* **WHAT IS NEEDED**:
Please keep to the lines below from the one with "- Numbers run" through the one with "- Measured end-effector", and restate them word for word, ends included.

* **COLLECTED DATA**:
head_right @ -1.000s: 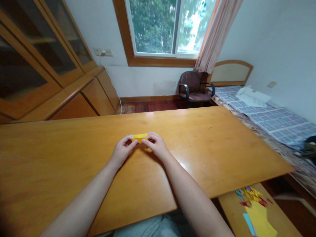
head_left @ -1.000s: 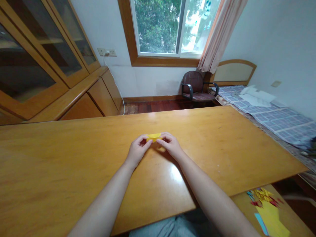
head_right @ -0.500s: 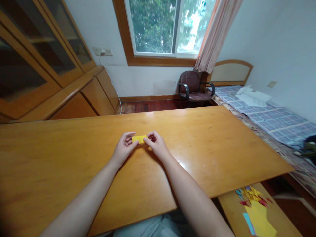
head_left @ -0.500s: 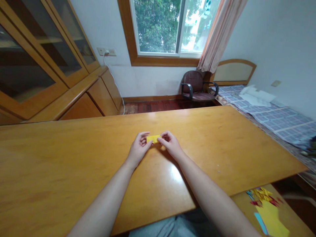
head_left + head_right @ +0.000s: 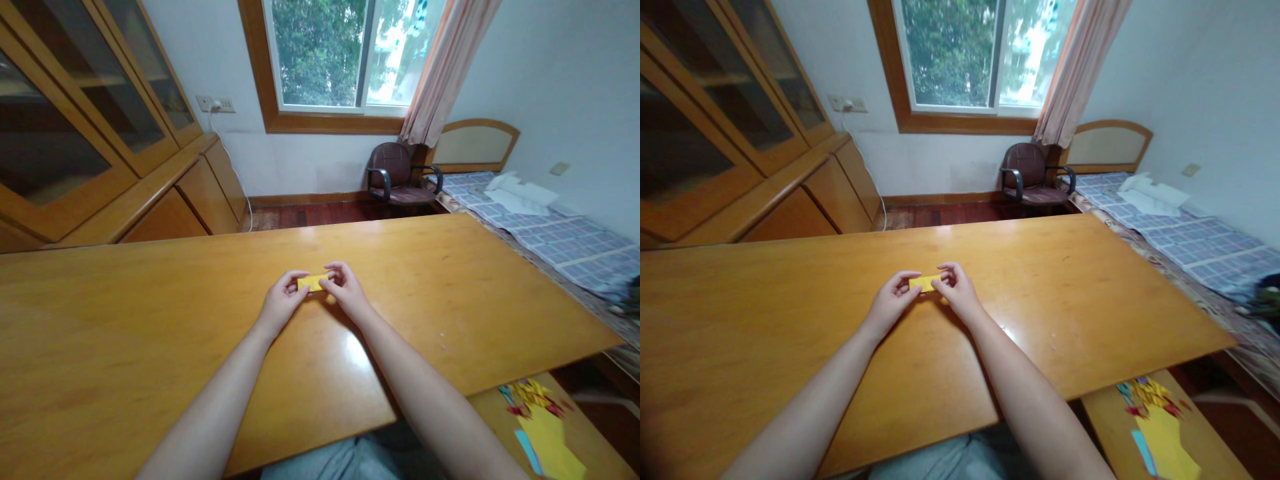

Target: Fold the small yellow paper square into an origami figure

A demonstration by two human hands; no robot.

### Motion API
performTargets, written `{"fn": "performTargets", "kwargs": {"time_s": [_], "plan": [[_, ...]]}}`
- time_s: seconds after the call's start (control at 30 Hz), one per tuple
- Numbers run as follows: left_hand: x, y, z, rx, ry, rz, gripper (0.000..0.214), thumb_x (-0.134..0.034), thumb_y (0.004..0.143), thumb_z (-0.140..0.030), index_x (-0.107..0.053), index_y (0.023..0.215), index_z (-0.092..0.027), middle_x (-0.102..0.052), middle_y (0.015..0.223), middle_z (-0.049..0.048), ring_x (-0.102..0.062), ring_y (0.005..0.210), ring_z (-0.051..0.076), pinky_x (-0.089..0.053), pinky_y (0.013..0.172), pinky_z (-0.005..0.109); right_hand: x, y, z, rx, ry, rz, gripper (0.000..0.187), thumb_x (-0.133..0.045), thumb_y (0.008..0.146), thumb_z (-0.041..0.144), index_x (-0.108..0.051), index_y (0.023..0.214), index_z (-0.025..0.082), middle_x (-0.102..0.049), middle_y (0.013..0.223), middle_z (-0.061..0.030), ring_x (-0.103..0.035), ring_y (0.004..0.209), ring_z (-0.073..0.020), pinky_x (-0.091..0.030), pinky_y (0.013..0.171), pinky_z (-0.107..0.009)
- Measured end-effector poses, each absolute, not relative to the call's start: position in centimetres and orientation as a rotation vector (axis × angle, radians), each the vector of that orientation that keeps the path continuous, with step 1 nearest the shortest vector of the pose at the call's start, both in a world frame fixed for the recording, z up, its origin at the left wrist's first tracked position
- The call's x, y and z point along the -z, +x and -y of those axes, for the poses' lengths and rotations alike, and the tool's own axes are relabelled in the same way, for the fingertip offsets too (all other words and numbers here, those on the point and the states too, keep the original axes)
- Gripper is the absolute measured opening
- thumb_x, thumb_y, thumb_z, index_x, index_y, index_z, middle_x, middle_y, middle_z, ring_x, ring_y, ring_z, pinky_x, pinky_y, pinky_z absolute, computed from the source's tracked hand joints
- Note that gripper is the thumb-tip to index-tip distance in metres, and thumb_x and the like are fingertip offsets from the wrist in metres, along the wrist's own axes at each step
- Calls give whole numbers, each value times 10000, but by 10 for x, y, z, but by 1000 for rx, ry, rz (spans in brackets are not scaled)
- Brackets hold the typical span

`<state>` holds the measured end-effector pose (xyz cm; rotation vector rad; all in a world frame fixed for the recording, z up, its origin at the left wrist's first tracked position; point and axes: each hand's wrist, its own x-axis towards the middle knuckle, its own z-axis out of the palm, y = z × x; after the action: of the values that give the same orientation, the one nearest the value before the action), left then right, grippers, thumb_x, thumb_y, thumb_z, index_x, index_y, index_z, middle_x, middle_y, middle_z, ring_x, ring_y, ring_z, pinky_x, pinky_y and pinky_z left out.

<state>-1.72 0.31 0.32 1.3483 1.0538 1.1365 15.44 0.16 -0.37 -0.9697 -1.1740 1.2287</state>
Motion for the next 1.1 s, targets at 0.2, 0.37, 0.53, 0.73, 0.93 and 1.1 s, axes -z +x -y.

* **COMPLETED TASK**:
- Numbers run as follows: left_hand: x, y, z, rx, ry, rz, gripper (0.000..0.214), thumb_x (-0.134..0.034), thumb_y (0.004..0.143), thumb_z (-0.140..0.030), index_x (-0.107..0.053), index_y (0.023..0.215), index_z (-0.092..0.027), middle_x (-0.102..0.052), middle_y (0.015..0.223), middle_z (-0.049..0.048), ring_x (-0.102..0.062), ring_y (0.005..0.210), ring_z (-0.051..0.076), pinky_x (-0.089..0.053), pinky_y (0.013..0.172), pinky_z (-0.005..0.109); right_hand: x, y, z, rx, ry, rz, gripper (0.000..0.187), thumb_x (-0.133..0.045), thumb_y (0.008..0.146), thumb_z (-0.041..0.144), index_x (-0.108..0.051), index_y (0.023..0.214), index_z (-0.025..0.082), middle_x (-0.102..0.049), middle_y (0.013..0.223), middle_z (-0.061..0.030), ring_x (-0.103..0.035), ring_y (0.004..0.209), ring_z (-0.073..0.020), pinky_x (-0.091..0.030), pinky_y (0.013..0.171), pinky_z (-0.107..0.009)
- Measured end-effector poses, each absolute, not relative to the call's start: position in centimetres and orientation as a rotation vector (axis × angle, radians), each the vector of that orientation that keeps the path continuous, with step 1 nearest the shortest vector of the pose at the call's start, both in a world frame fixed for the recording, z up, its origin at the left wrist's first tracked position

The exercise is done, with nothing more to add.